Energy–structure correlations. (a) Linear correlations between experimental binding energy and binding site metrics (ACh, CCh, TMA, and Cho; all sites; ^AR and ^AR*). The highest correlation is with d_x. (b) Pearson’s correlation coefficients by agonist (dashed lines, P < 0.0001 significance threshold).

Figure 9.

Resting versus active α−γ neurotransmitter binding site. (a) For all agonists, the active pocket (^AR*, green) is smaller than the resting pocket (^AR, brown; Fig. 3). (b) ^AR* versus ^AR with ACh.
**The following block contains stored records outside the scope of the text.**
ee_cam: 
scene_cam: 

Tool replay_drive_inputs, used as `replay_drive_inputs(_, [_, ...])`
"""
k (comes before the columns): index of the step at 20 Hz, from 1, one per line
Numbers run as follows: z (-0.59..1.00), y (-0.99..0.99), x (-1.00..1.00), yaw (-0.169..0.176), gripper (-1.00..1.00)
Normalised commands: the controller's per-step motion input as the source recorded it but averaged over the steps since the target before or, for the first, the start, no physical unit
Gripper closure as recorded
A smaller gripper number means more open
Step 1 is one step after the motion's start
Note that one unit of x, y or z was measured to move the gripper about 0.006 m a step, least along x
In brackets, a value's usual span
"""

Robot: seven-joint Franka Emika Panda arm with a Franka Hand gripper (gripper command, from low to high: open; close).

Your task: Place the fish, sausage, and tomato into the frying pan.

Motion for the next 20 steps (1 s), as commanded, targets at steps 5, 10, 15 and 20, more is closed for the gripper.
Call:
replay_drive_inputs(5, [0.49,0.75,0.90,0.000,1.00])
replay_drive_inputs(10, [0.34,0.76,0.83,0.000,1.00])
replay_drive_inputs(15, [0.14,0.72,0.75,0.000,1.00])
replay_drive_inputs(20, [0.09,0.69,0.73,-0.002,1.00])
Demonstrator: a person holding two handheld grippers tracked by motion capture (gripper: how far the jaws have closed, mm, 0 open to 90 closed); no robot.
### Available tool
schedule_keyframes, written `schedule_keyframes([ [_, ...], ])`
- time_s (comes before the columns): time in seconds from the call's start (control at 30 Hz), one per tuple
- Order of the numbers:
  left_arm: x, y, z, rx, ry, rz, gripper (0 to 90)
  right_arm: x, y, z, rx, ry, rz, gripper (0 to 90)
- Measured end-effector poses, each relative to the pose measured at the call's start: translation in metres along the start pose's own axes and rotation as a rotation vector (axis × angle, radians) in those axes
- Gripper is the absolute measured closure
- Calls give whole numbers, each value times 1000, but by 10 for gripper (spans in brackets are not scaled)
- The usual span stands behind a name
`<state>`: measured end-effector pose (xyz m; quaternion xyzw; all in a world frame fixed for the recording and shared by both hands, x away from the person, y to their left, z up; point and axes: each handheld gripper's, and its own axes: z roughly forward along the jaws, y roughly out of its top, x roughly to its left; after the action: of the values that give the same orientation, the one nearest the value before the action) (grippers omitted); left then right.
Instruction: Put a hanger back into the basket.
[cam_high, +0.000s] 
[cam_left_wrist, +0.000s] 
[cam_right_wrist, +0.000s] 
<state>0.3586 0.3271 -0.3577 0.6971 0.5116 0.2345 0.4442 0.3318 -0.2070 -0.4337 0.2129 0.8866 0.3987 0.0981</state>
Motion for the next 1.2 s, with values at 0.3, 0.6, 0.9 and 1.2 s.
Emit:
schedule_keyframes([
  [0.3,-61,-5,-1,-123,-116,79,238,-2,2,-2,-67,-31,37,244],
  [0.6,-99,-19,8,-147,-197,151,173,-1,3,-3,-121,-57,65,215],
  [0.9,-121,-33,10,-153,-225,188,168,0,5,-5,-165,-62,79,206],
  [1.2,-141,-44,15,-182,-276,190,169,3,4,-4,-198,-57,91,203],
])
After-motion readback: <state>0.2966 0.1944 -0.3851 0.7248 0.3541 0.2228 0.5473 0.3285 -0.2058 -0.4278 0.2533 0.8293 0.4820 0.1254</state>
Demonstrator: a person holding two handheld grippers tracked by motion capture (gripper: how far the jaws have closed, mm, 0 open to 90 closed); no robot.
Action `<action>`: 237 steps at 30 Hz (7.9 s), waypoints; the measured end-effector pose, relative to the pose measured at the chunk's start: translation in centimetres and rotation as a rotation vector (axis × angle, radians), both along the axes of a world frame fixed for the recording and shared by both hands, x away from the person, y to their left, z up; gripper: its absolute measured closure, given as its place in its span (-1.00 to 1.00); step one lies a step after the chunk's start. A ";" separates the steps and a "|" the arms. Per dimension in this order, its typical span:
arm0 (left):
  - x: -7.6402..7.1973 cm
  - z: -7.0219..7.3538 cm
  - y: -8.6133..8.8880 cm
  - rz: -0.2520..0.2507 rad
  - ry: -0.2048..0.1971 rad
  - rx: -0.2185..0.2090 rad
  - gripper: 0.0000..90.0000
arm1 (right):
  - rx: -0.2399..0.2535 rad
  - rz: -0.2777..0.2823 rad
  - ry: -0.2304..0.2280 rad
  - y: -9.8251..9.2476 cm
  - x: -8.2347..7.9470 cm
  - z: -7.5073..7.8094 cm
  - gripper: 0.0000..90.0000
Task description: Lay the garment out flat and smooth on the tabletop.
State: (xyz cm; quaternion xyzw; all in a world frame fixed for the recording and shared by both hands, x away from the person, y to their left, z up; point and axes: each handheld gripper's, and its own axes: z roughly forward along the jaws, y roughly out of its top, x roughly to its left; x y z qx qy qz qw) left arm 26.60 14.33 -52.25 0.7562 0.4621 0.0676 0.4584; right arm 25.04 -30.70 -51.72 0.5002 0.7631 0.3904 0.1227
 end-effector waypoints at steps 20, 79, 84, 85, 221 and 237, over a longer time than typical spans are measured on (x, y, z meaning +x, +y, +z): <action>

In the active state, the agonist’s quaternary nitrogen (blue dot) is closer to the pocket center (black dot) and the agonist’s tail (red arrow) points away from the complementary subunit. (c) With ACh, in ^AR* versus ^AR, the tryptophan pair is closer to and αY190 is further from the quaternary nitrogen of ACh (blue dot). (d) In ^AR* versus ^AR, loop C in the α subunit is displaced outward, but loop E in the γ subunit is the same. The pore axis is approximately vertical.

Figure 10.

Affinity, efficacy, and efficiency. In each plot, y-axis values are free energies from electrophysiology experiments and x-axis values are distances from equilibrated structures. Open symbols, ^AR; closed symbols, ^AR*. (a) Distance between the agonist’s principal nitrogen (Fig. 1 b) and the pocket center (Fig. 3) is correlated linearly with agonist binding energy (Eq. 6; slope = 26.3 ± 1.6 Å · kcal/mol; y-intercept = 2.8 ± 0.6 kcal/mol). (b) Relative efficacy correlates with the active–resting difference in 1/d_x. (c) The d_x ratio, ^AR*/^AR, predicts energy efficiency (within ∼10%). The higher efficiency of α−γ versus α-δ/ε (lines mark means) and the lower efficiency of Epx are apparent.

Figure 11.

CRCs. Symbols are from electrophysiology experiments, and solid lines are calculated from d_x values. Inset: CRCs for two agonists that were not used in the energy–d_x correlation (Fig. 10 a). See Fig. 1 b for agonist structures.